Quand j’eus terminé mes observations botaniques, nous descendîmes de quelques mètres sur le versant oriental. Quel changement de spectacle ! Une fée, de sa baguette magique, n’aurait pu mettre en opposition des tableaux plus différents : si, à l’ouest, toutes les formes semblaient nager dans une brume aux tons pâles, vers l’orient le paysage n’offrait que sombres teintes, et les lignes s’accusaient avec une netteté admirable ; pas une nue dans le ciel, pas une traînée de brouillard sur les pentes et dans les vallons : un soleil éclatant illuminait la perspective. La montagne où je prenais du repos, son prolongement vers le nord, spacieuse arête qu’on nomme la Longue-Grinde, au midi les hauteurs du Rossbühl et la majestueuse épine dorsale du Kniebis dessinent un vaste amphithéâtre, un hémicycle immense et régulier, ouvert à l’est comme pour recevoir les premiers rayons lumineux. Des sommets moins élevés, mais encore d’une taille imposante, fourmillent dans le bassin qu’environne la chaîne semi-circulaire. Et toutes ces éminences, tous leurs plateaux, leurs caps, leurs versants, et le labyrinthe de vallons qui les sépare, sont couverts de sapins et de mélèzes au feuillage obscur. C’est un imposant et magnifique spectacle, une houle, une tempête de sombres flots. Elle ondule sans changer de couleur et d’aspect jusqu’aux dernières limites de l’horizon ; elle justifie complétement le terme de Forêt-Noire, appliqué depuis si longtemps au pays tout entier.

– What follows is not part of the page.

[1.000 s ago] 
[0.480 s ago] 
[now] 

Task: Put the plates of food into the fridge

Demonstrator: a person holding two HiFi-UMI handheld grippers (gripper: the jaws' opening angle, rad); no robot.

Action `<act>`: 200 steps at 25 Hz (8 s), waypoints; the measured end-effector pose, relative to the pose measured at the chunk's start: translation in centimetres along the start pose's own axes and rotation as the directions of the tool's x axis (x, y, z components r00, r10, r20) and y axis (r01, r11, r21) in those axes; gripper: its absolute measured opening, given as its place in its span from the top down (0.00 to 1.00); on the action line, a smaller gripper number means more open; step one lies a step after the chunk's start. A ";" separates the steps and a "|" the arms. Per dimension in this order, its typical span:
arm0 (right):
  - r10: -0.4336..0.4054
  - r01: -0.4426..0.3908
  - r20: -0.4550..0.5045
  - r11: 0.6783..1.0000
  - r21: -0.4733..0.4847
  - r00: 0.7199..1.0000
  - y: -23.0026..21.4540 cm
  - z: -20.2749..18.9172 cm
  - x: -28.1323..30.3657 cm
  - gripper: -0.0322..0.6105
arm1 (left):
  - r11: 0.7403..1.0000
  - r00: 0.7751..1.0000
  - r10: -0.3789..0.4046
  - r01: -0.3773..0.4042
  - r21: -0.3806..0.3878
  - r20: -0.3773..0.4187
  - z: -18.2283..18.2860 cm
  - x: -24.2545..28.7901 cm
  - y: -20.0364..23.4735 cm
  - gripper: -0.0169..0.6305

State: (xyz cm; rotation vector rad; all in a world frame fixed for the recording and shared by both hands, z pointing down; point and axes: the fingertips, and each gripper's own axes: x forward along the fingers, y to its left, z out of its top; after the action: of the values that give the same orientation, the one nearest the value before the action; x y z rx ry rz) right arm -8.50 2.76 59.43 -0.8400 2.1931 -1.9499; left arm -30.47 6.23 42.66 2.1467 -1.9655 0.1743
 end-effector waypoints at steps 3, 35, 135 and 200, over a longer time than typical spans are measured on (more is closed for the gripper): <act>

Le témoignage de mes yeux aurait pu me faire croire que c’était une forêt déserte. Aussi loin que portaient mes regards, je n’apercevais ni une ville, ni un bourg, ni un hameau, ni un chalet, ni une maison de garde. Il y avait assurément des habitations humaines, et en grand nombre, dans ce massif austère ; mais la disposition du terrain me les cachait absolument ; je ne voyais pas une toiture, pas même un jardin : les parages les moins fréquentés de l’Amérique septentrionale ne m’auraient pas offert l’image d’une plus complète solitude. Au fond d’une vallée, sur la gauche, près d’un herbage qui formait une longue bande de vert printanier, nous découvrîmes plusieurs bûcherons qui nous hélèrent

  1. Cela tient probablement à ce qu’un noyau de granit ou de porphyre empêche l’infiltration des eaux, quand vient la fonte des neiges.